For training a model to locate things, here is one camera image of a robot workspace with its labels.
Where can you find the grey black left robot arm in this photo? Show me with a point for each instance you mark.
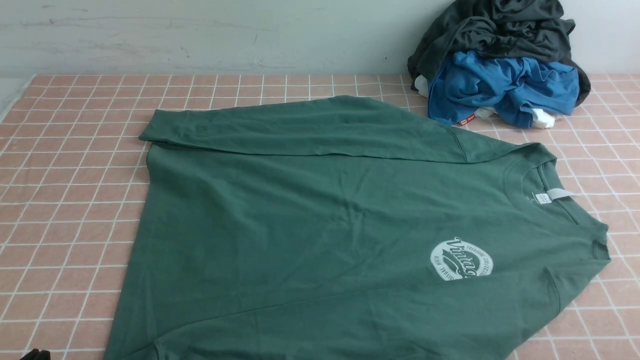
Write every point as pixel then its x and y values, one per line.
pixel 37 354

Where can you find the blue crumpled garment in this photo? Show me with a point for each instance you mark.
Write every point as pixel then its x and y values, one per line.
pixel 512 86

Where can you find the green long sleeve shirt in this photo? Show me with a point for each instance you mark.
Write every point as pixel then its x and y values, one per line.
pixel 346 228

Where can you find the dark grey crumpled garment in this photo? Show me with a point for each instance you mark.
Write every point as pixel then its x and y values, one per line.
pixel 498 29

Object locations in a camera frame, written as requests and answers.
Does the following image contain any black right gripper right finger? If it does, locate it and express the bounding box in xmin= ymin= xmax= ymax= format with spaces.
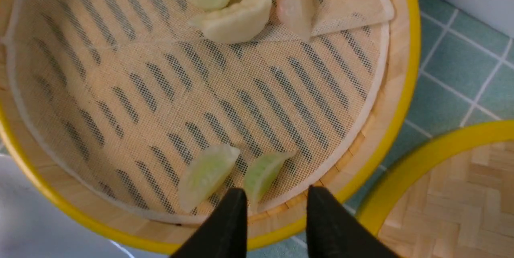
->
xmin=306 ymin=185 xmax=398 ymax=258

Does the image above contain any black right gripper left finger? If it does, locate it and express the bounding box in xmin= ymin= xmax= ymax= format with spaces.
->
xmin=171 ymin=188 xmax=247 ymax=258

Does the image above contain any woven bamboo steamer lid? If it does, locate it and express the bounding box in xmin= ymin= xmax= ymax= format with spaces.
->
xmin=356 ymin=120 xmax=514 ymax=258

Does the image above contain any white mesh steamer liner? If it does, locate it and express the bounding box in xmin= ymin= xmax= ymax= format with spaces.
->
xmin=5 ymin=0 xmax=394 ymax=225

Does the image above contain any bamboo steamer basket yellow rim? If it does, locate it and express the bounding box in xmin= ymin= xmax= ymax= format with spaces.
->
xmin=1 ymin=0 xmax=420 ymax=253

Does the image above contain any green dumpling cluster middle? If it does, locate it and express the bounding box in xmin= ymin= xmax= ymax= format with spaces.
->
xmin=188 ymin=0 xmax=272 ymax=44

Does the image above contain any pale dumpling cluster right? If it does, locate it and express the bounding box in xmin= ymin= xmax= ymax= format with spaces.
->
xmin=276 ymin=0 xmax=316 ymax=42

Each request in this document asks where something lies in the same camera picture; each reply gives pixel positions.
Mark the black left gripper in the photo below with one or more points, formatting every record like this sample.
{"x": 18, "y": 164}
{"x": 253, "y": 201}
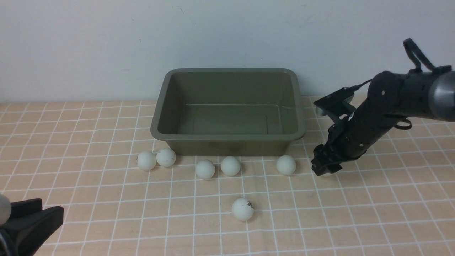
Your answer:
{"x": 26, "y": 225}

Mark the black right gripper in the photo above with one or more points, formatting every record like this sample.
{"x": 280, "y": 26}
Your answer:
{"x": 351, "y": 137}

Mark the white ball front marked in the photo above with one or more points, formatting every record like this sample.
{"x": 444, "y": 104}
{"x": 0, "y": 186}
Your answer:
{"x": 242, "y": 209}

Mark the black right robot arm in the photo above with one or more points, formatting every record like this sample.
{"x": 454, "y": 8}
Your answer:
{"x": 391, "y": 98}

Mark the peach grid tablecloth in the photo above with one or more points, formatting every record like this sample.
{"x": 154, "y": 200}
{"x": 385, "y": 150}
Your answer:
{"x": 396, "y": 200}

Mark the green plastic bin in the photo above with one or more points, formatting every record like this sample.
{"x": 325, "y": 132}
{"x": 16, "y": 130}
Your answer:
{"x": 229, "y": 111}

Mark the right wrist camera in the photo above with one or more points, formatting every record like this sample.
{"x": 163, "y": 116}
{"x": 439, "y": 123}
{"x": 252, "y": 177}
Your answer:
{"x": 336, "y": 104}

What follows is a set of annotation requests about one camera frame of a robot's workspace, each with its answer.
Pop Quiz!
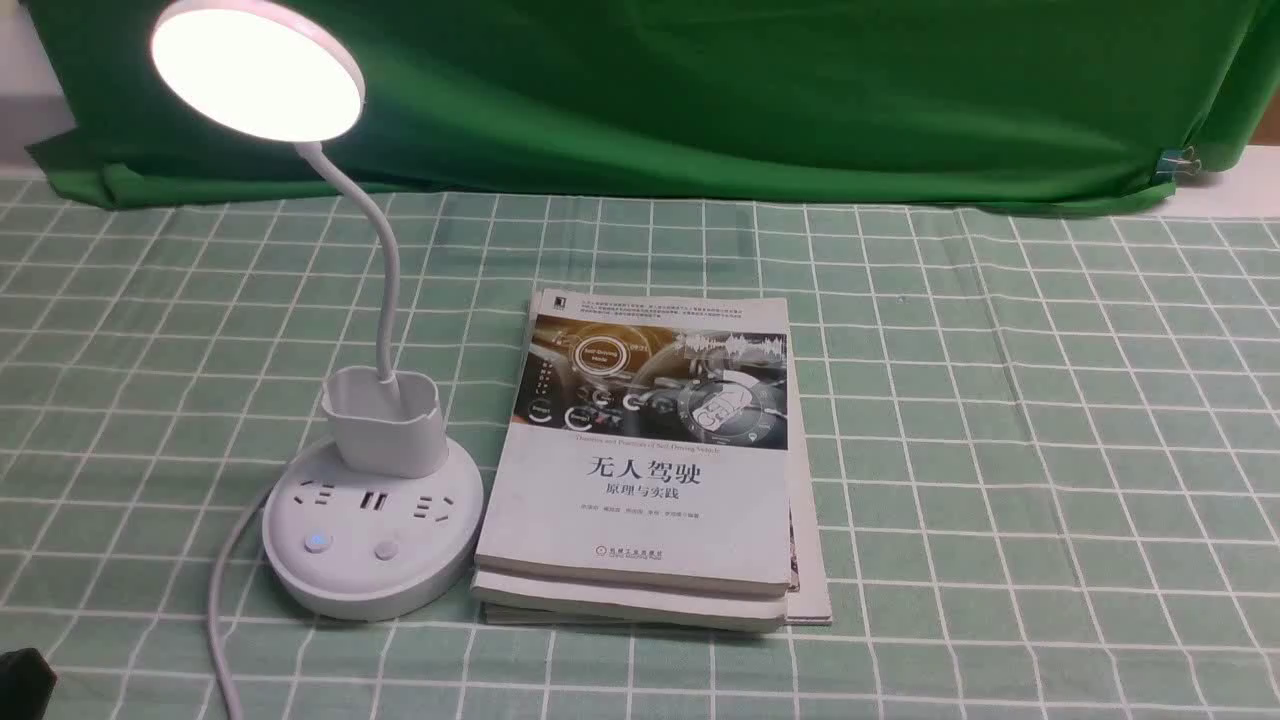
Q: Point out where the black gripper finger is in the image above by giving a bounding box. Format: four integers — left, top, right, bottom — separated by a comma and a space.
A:
1, 648, 58, 720

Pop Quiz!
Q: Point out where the white desk lamp with sockets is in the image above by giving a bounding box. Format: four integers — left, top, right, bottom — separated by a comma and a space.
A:
150, 1, 484, 623

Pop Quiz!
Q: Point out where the middle white book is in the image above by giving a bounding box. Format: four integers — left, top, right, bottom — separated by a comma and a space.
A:
470, 300, 797, 633

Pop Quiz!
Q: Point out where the top white self-driving book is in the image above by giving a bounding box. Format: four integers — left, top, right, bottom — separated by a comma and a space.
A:
474, 288, 794, 598

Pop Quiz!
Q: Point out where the bottom thin white book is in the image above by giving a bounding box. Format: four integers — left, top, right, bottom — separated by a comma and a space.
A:
484, 389, 833, 626

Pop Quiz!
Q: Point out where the green backdrop cloth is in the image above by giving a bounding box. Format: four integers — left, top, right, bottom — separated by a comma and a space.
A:
22, 0, 1280, 218

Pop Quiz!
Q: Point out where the blue binder clip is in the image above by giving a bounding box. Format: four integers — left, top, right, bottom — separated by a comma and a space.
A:
1153, 146, 1202, 184

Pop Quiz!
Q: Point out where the white lamp power cable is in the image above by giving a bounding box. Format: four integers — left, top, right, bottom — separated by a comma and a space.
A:
207, 480, 276, 720

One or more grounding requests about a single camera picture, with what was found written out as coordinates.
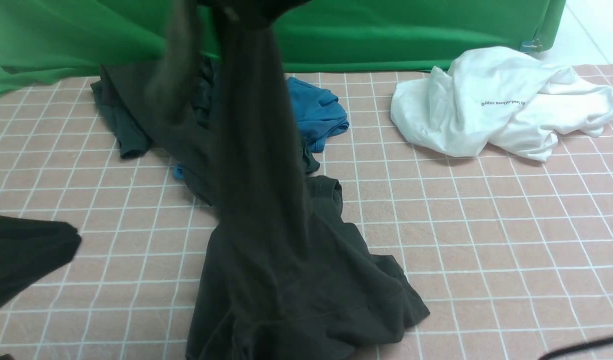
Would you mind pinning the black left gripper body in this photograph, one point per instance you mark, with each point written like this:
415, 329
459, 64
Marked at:
31, 249

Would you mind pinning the dark teal t-shirt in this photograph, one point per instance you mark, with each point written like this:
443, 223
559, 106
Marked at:
126, 125

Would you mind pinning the dark gray long-sleeve top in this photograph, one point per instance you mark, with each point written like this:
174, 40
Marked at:
284, 277

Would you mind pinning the blue t-shirt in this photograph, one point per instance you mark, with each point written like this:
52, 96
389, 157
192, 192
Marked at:
317, 112

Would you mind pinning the white t-shirt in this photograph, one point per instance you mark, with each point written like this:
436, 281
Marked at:
501, 97

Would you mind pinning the green backdrop cloth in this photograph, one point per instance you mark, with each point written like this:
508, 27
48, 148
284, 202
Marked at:
44, 41

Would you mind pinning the blue binder clip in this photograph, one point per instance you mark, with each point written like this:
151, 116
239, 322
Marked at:
531, 46

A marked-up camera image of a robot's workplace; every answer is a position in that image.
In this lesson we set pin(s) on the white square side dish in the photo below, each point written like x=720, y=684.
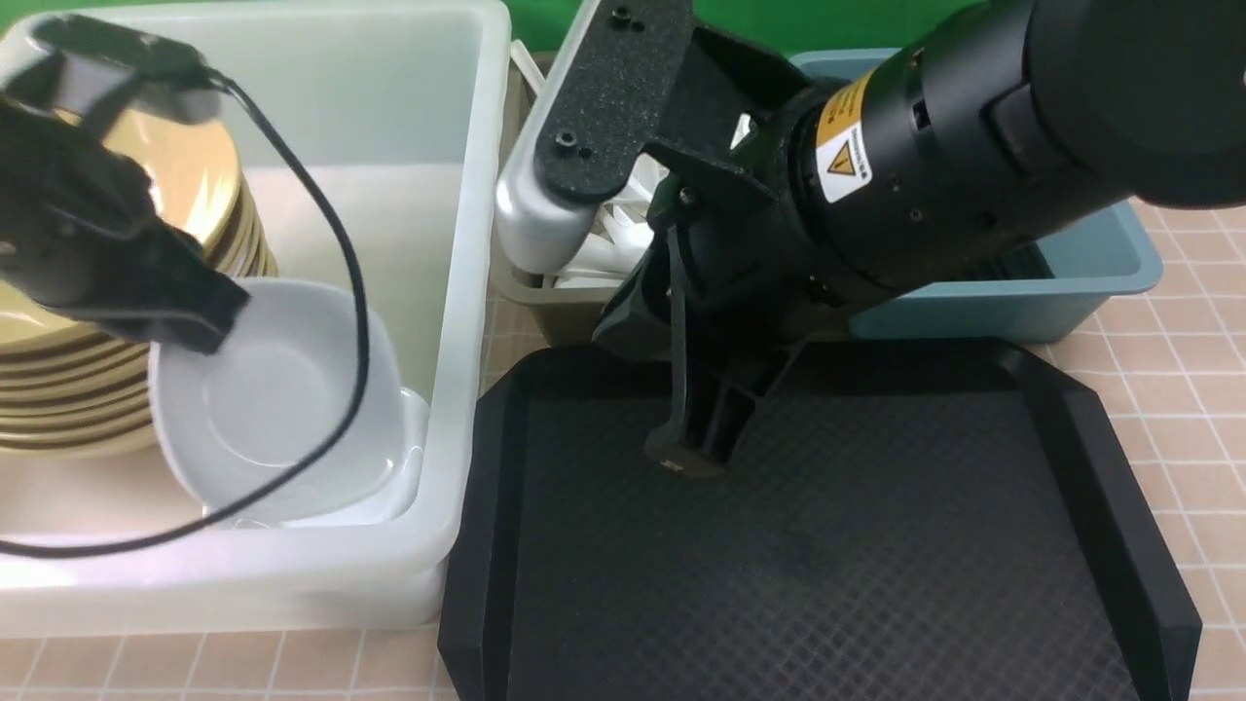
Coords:
x=230, y=422

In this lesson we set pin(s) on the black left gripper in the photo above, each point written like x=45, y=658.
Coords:
x=82, y=238

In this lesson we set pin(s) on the pile of white spoons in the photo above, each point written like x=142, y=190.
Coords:
x=620, y=234

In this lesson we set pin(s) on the olive brown spoon bin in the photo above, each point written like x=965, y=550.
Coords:
x=564, y=316

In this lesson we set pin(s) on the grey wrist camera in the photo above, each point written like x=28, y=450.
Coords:
x=98, y=70
x=539, y=231

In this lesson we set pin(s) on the pile of black chopsticks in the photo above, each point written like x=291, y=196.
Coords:
x=1025, y=263

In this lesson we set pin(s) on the large translucent white tub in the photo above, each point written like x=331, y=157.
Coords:
x=397, y=108

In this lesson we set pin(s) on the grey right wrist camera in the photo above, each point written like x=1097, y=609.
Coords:
x=539, y=231

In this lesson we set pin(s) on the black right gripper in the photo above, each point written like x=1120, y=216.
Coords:
x=726, y=290

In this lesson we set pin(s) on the black plastic serving tray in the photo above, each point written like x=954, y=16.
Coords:
x=902, y=521

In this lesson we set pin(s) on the blue chopstick bin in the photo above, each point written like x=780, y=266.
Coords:
x=1102, y=255

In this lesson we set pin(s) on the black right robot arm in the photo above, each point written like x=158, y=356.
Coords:
x=1119, y=99

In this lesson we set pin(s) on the white square dish in tub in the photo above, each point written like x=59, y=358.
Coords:
x=388, y=503

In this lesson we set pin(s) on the stack of tan bowls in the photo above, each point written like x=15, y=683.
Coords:
x=69, y=391

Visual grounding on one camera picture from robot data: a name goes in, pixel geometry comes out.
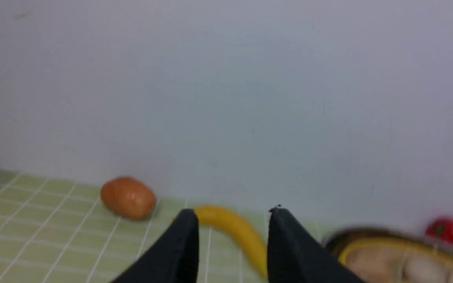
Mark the bamboo steamer basket yellow rim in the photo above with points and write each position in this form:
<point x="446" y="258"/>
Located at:
<point x="391" y="260"/>

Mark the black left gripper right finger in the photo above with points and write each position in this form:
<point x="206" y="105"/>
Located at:
<point x="294" y="256"/>

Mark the stainless steel pot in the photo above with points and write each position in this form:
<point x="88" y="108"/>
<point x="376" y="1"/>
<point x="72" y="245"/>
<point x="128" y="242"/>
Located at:
<point x="337" y="241"/>

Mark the green checkered tablecloth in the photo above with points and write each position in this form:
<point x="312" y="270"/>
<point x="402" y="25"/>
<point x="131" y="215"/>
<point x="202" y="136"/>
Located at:
<point x="58" y="231"/>

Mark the red bell pepper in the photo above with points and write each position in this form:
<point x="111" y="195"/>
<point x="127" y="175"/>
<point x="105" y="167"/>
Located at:
<point x="441" y="228"/>

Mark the yellow banana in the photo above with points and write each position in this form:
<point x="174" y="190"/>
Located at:
<point x="241" y="232"/>

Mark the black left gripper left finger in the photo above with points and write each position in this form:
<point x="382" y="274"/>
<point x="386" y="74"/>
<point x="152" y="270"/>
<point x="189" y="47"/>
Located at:
<point x="173" y="258"/>

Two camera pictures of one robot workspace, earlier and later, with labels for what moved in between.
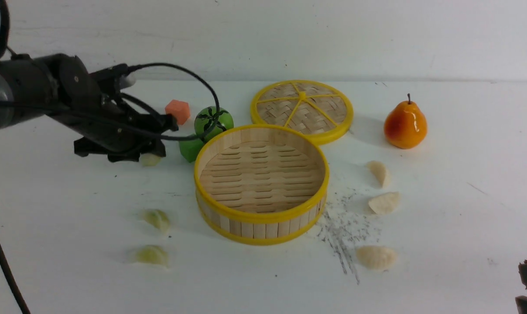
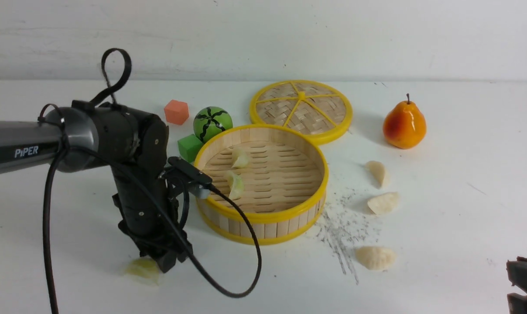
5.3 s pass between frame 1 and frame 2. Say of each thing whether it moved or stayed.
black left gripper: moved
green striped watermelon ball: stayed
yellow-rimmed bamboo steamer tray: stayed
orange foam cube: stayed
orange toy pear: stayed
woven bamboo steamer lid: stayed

____________________

> Directions:
At the line with "black left gripper: moved", start returning lines exactly, and stop after the final line of the listing.

> Exercise result:
black left gripper: moved
green striped watermelon ball: stayed
yellow-rimmed bamboo steamer tray: stayed
orange foam cube: stayed
orange toy pear: stayed
woven bamboo steamer lid: stayed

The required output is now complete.